January 5, 2012Data · Infra · Web · Timeline · User Experience

Building Timeline: Scaling up to hold your life story

Ryan Mack

Timeline isn’t just a bold new look for Facebook­—it’s also the product of a remarkably ambitious engineering effort. While our earlier profile pages surfaced a few days or weeks of activity, from the onset we knew that with Timeline we had to think in terms of years and even decades. At a high level we needed to scan, aggregate, and rank posts, shares, photos and check-ins to surface the most significant events over years of Facebook activity.

The schedule for Timeline was very aggressive. When we sat down to build the system, one of our key priorities was eliminating technical risk by keeping the system as simple as possible and relying on internally-proven technologies. After a few discussions we decided to build on four of our core technologies: MySQL/InnoDB for storage and replication, Multifeed (the technology that powers News Feed) for ranking, Thrift for communications, and memcached for caching. We chose well-understood technologies so we could better predict capacity needs and rely on our existing monitoring and operational tool kits.

Denormalizing the data

Before we began Timeline, our existing data was highly normalized, which required many round trips to the databases. Because of this, we relied on caching to keep everything fast. When data wasn’t found in cache, it was unlikely to be clustered together on disk, which led to lots of potentially slow, random disk IO. To support our ranking model for Timeline, we would have had to keep the entire data set in cache, including low-value data that wasn’t displayed.

A massive denormalization process was required to ensure all the data necessary for ranking was available in a small number of IO-efficient database requests

Once denormalized, each row in the database contained both information about the action and enough ranking metadata so it could be selected or discarded without additional data fetches. Data is now sorted by (user, time) on disk and InnoDB does a great job of streaming data from disk with a primary key range query.

Some of our specific challenges of the denormalization process were:

  1. Dozens of legacy data formats that evolved over years. Peter Ondruška, a Facebook summer intern, defined a custom language to concisely express our data format conversion rules and wrote a compiler to turn this into runnable PHP. Three “data archeologists” wrote the conversion rules.
  2. Non-recent activity data had been moved to slow network storage. We hacked a read-only build of MySQL and deployed hundreds of servers to exert maximum IO pressure and copy this data out in weeks instead of months.
  3. Massive join queries that did tons of random IO. We consolidated join tables into a tier of flash-only databases. Traditionally PHP can perform database queries on only one server at a time, so we wrote a parallelizing query proxy that allowed us to query the entire join tier in parallel.
  4. Future-proofing the data schema. We adopted a data model that’s compatible with Multifeed. It’s more flexible and provides more semantic context around data with the added benefit of allowing more code reuse.

Timeline aggregator

We built the Timeline aggregator on top of the database. It started its life as a modified version of the Multifeed Aggregator that powers News Feed, but now it runs locally on each database box, allowing us to max out the disks without sending any data over the network that won’t be displayed on the page.

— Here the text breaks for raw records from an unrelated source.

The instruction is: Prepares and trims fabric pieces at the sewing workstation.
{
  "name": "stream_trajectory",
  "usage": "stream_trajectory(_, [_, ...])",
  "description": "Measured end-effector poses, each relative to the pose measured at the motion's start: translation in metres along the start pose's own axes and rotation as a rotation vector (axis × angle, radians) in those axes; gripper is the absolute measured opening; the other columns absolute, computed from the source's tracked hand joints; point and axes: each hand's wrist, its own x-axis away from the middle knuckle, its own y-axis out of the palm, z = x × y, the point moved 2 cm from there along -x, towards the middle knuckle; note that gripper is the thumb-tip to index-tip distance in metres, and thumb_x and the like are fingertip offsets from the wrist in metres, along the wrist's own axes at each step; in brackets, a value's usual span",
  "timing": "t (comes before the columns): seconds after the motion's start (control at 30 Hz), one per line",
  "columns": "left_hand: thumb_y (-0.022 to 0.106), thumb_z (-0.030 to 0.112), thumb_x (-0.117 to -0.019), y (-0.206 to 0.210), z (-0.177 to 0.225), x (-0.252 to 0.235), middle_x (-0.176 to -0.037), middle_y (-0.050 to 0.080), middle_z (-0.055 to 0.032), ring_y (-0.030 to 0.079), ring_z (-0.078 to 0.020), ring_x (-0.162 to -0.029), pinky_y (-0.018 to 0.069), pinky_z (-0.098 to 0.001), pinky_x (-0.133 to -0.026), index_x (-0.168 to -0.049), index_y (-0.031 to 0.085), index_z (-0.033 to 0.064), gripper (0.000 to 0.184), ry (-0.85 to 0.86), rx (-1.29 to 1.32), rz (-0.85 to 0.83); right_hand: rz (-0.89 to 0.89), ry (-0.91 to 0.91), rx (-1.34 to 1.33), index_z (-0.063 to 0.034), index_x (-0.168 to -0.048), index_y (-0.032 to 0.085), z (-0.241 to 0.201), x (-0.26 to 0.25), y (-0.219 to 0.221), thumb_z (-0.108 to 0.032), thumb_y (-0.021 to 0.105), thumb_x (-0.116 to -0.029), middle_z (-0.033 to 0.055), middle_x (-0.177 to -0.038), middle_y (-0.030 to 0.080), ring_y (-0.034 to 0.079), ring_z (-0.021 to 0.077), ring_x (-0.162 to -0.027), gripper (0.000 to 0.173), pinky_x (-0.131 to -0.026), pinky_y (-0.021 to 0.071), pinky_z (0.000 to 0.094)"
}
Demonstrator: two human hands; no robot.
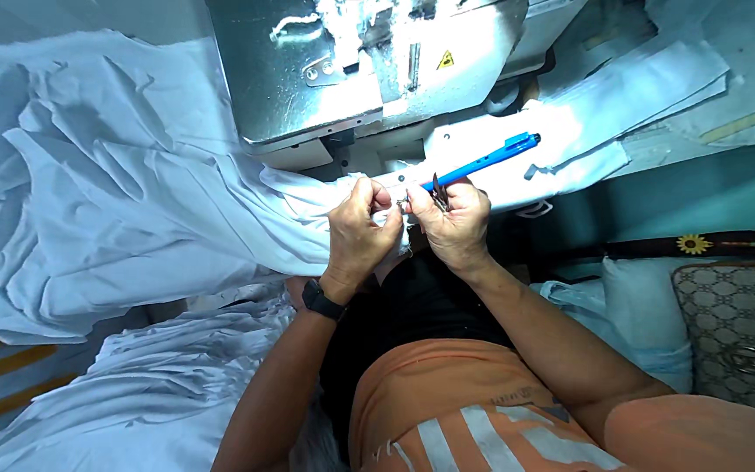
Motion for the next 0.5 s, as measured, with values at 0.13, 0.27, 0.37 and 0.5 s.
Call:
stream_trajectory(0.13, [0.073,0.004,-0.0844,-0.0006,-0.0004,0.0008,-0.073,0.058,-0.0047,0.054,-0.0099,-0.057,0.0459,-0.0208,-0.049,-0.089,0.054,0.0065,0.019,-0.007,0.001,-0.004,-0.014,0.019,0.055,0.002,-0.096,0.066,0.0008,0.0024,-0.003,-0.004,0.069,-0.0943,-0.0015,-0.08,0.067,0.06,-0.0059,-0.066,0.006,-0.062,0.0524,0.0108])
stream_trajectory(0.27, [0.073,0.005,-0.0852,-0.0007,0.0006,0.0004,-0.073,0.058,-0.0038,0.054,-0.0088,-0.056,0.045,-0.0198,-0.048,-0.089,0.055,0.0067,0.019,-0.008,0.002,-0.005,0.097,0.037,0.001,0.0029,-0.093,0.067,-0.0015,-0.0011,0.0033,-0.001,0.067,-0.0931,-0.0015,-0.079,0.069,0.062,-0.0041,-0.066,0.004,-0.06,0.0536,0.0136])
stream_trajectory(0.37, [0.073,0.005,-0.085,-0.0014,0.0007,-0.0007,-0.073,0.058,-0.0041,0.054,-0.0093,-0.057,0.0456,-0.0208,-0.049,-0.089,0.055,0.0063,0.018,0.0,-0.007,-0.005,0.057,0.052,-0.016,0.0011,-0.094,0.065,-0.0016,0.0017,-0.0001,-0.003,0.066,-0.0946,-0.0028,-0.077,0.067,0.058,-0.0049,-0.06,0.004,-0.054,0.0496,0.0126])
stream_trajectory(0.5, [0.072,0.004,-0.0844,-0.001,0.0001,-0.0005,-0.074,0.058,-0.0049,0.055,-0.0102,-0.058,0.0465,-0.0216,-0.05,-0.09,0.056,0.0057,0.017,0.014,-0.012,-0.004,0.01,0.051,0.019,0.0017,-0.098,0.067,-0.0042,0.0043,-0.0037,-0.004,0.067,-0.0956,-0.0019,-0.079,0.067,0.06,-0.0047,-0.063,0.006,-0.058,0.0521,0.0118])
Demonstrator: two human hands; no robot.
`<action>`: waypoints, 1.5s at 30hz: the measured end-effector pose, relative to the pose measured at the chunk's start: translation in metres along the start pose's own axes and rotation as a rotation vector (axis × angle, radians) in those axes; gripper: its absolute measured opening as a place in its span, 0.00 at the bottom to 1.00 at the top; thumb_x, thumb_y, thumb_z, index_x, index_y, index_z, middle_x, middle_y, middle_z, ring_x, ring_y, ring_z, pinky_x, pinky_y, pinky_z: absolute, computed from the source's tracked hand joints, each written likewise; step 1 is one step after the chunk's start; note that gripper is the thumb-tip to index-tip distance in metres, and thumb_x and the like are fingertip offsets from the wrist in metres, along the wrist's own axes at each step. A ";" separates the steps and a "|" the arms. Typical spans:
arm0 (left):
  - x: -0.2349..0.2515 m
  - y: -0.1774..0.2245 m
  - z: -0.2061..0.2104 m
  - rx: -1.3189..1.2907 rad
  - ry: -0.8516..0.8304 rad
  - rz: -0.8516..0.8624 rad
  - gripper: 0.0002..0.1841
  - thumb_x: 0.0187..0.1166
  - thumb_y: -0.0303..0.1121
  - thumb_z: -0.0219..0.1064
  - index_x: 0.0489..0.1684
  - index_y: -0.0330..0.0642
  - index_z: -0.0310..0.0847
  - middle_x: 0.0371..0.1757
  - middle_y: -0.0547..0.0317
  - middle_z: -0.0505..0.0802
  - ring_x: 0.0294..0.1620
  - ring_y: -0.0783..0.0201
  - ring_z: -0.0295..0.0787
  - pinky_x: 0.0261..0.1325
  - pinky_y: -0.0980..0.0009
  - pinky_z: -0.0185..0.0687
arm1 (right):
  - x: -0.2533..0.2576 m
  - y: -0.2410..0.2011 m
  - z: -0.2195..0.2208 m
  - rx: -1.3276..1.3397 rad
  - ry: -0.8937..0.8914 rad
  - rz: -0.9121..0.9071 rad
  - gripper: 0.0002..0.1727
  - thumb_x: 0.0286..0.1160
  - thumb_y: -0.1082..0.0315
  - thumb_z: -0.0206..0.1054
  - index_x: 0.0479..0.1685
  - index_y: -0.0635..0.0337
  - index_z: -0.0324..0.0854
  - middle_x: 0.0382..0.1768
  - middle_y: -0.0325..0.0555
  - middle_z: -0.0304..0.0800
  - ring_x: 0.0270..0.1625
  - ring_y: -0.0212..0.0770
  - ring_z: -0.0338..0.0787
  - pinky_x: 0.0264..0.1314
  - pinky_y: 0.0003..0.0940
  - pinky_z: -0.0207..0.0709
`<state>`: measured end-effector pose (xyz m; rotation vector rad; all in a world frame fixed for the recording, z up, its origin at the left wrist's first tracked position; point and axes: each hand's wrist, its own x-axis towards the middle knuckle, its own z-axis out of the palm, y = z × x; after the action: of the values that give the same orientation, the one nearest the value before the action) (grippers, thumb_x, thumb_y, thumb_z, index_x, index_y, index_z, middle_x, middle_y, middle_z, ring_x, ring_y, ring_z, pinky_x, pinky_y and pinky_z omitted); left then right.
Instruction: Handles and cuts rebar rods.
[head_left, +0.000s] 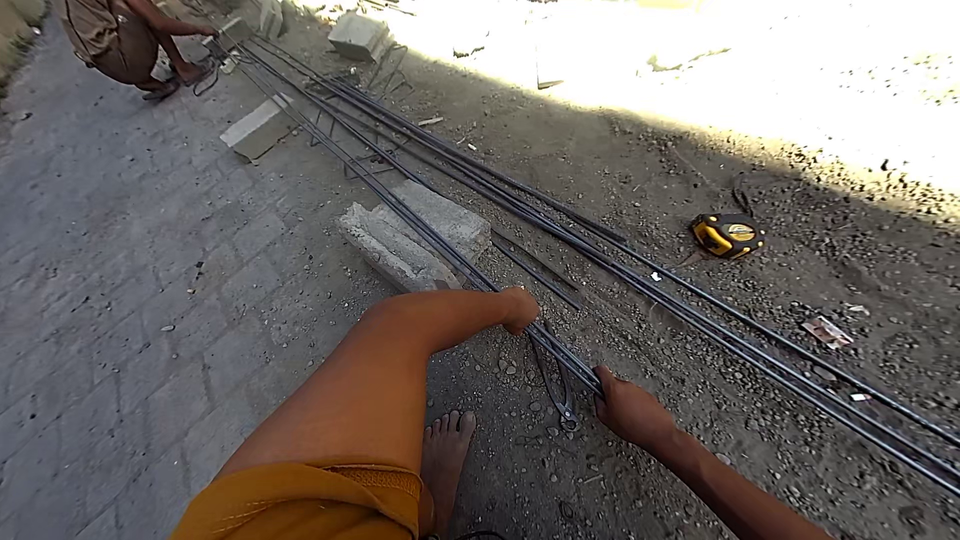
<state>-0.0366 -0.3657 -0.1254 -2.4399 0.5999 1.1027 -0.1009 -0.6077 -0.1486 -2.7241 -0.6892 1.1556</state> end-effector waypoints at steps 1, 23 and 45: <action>0.000 0.000 0.000 0.000 -0.003 0.000 0.16 0.75 0.37 0.73 0.49 0.32 0.86 0.53 0.43 0.91 0.56 0.45 0.89 0.51 0.44 0.83 | 0.000 0.000 0.000 0.001 0.000 0.001 0.21 0.85 0.63 0.56 0.75 0.58 0.66 0.51 0.64 0.90 0.58 0.65 0.93 0.55 0.62 0.84; -0.001 -0.001 0.002 -0.008 0.000 0.022 0.15 0.75 0.36 0.73 0.50 0.32 0.86 0.53 0.43 0.91 0.57 0.44 0.88 0.52 0.43 0.82 | 0.001 -0.002 0.002 0.013 -0.038 0.014 0.22 0.86 0.62 0.56 0.76 0.57 0.66 0.50 0.64 0.91 0.58 0.66 0.93 0.56 0.63 0.83; 0.000 0.002 0.004 -0.009 -0.011 0.013 0.15 0.75 0.36 0.73 0.49 0.31 0.85 0.52 0.42 0.91 0.55 0.44 0.89 0.49 0.43 0.82 | -0.002 -0.004 0.006 0.052 -0.055 0.012 0.21 0.87 0.62 0.55 0.76 0.57 0.66 0.50 0.65 0.91 0.58 0.66 0.93 0.56 0.63 0.83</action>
<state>-0.0402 -0.3649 -0.1278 -2.4392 0.6098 1.1261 -0.1071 -0.6057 -0.1507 -2.6665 -0.6409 1.2377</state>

The aggregator provides a set of story generators that handle everything from geographically clustering nearby check-ins to ranking status updates. These generators are implemented in C++ and can run all these analyses in a few milliseconds, much faster than PHP could. Much of the generator logic is decomposed into a sequence of simple operations that can be reused to write new generators with minimal effort.

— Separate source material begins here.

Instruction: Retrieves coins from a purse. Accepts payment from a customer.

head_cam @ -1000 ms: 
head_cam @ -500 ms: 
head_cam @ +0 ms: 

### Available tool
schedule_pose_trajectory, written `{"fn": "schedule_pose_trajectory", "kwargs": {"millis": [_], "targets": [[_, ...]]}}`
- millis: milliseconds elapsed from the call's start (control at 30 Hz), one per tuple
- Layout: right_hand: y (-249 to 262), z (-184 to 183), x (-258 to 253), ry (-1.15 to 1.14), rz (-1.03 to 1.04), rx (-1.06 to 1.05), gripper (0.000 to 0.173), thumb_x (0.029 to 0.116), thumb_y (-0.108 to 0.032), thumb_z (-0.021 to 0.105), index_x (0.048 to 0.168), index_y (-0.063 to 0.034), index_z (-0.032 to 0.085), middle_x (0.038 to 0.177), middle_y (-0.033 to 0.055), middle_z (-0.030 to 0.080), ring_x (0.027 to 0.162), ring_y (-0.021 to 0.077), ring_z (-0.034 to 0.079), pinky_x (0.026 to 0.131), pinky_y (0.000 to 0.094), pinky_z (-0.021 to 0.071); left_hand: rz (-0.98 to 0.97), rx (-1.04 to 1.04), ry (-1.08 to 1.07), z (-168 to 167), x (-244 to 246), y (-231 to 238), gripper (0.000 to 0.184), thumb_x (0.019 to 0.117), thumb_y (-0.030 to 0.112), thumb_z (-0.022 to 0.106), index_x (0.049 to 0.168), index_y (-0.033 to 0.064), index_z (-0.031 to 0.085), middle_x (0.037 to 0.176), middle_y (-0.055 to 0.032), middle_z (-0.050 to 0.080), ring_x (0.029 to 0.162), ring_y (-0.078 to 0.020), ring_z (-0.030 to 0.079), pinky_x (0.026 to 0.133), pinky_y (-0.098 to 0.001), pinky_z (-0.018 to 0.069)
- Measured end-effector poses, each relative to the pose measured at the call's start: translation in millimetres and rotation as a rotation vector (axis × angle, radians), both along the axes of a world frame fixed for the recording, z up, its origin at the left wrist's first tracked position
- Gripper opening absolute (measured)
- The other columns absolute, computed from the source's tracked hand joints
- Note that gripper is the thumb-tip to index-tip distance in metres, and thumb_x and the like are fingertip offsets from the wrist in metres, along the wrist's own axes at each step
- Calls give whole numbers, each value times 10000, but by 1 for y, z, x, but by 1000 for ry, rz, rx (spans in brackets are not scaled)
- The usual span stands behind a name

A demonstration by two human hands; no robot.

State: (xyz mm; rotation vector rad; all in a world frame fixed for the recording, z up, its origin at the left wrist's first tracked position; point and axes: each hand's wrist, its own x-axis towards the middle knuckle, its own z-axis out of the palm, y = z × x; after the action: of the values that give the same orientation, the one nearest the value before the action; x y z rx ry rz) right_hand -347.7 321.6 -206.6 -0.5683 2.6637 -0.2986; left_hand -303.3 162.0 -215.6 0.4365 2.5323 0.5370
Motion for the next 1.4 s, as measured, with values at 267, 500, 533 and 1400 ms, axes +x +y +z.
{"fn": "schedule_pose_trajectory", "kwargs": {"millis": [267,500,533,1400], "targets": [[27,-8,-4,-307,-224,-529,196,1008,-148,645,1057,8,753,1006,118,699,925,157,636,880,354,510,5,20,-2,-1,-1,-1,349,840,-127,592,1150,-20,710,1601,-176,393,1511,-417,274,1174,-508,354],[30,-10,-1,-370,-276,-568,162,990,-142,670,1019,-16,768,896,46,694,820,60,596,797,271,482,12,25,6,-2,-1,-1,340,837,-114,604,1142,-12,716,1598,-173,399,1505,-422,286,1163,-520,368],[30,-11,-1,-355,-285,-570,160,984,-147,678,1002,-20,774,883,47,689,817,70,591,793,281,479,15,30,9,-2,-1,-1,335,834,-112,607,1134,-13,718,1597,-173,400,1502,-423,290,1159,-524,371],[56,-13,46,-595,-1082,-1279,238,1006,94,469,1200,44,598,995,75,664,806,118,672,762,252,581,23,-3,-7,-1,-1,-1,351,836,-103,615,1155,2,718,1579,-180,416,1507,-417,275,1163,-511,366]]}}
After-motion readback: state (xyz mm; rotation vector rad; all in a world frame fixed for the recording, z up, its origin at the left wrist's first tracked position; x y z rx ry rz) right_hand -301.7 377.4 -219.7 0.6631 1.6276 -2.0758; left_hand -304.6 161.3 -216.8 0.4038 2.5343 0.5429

Caching is an important part of any Facebook project. One of the nice properties of Timeline is that the results of big queries, such as ranking all your activity in 2010, are small and can be cached for a long period without cache invalidations. A query result cache is of huge benefit and memcached is an excellent solution.

Recent Activity changes frequently so a query cache is frequently invalidated, but regenerating the summary of Recent Activity is quite fast. Here a row cache helps further boost query performance. We rely on the InnoDB buffer pool in RAM and our own Flashcache kernel driver to expand the OS cache onto a flash device.

Developing in parallel

Timeline started as a Hackathon project in late 2010 with two full-time engineers, an engineering intern, and a designer building a working demo in a single night. The full team ramped up in early 2011, and the development team was split into design, front-end engineering, infrastructure engineering, and data migrations. By doing staged and layered prototyping, we achieved an amazing amount of development parallelism and rarely was any part of the team blocked by another. Early on in the project we were simultaneously:

  1. Designing UI prototypes with our pre-existing but non-scalable backend,
  2. Building production frontend code on a simulation of the scalable backend,
  3. Building the scalable backend using samples of de-normalized data from a prototype of denormalization migration,
  4. Building the framework to run the full-scale denormalization process,
  5. Collecting and copying the data necessary for the denormalization,
  6. Performing simulated load testing to validate our capacity planning estimates.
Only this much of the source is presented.